*** Opening of DATA EXTRACTS ***
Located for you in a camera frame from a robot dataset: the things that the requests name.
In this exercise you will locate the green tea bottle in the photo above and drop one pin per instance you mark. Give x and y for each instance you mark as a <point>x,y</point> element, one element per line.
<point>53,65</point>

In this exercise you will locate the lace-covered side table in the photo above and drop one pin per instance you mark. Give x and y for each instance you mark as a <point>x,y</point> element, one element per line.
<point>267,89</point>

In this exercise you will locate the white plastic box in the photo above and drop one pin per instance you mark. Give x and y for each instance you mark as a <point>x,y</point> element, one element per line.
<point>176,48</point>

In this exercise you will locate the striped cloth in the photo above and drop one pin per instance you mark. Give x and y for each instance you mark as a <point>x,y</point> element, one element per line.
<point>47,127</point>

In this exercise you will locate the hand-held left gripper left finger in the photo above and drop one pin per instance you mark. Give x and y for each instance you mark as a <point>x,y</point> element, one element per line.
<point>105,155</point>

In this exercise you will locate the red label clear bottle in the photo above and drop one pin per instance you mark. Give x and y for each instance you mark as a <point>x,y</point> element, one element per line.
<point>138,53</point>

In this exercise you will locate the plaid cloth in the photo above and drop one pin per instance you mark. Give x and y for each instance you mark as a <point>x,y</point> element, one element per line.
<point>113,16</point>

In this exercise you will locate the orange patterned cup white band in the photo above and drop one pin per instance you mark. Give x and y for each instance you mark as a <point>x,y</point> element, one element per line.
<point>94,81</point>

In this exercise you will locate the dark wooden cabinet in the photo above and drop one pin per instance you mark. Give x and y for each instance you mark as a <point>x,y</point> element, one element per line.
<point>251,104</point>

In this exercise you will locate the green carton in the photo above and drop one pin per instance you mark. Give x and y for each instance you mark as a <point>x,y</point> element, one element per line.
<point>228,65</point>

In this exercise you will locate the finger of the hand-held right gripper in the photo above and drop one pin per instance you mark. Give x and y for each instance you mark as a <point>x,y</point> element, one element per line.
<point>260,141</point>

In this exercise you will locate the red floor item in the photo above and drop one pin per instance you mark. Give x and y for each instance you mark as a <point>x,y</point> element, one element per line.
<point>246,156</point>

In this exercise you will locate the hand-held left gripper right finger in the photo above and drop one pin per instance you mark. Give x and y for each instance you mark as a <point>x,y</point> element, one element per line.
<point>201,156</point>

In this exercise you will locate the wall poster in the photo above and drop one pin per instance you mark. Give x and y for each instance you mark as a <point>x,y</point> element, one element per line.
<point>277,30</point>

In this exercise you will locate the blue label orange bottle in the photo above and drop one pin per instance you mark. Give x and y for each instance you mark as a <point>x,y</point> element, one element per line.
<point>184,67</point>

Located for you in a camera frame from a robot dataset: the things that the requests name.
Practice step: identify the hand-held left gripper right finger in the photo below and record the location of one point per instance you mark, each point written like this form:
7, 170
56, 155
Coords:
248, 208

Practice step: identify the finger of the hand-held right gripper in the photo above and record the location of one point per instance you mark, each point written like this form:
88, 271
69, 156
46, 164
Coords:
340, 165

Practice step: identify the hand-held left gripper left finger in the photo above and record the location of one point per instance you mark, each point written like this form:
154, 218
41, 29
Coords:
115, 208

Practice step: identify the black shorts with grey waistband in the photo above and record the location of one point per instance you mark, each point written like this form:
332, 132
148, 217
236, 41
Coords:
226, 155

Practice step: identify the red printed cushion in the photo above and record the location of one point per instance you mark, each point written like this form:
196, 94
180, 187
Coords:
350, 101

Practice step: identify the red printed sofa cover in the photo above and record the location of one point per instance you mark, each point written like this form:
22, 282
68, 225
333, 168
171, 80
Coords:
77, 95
*** Close of DATA EXTRACTS ***
• DESCRIPTION OF THE TASK: All lines with the string "orange" must be copied from the data.

• TASK RESULT:
In this exercise you will locate the orange patterned cup white band in the photo above and drop one pin per instance you mark. Give x and y for each instance you mark as a <point>x,y</point> element, one element per line.
In this exercise you will locate the blue label orange bottle in the photo above and drop one pin per instance you mark. Give x and y for each instance you mark as a <point>x,y</point> element, one element per line.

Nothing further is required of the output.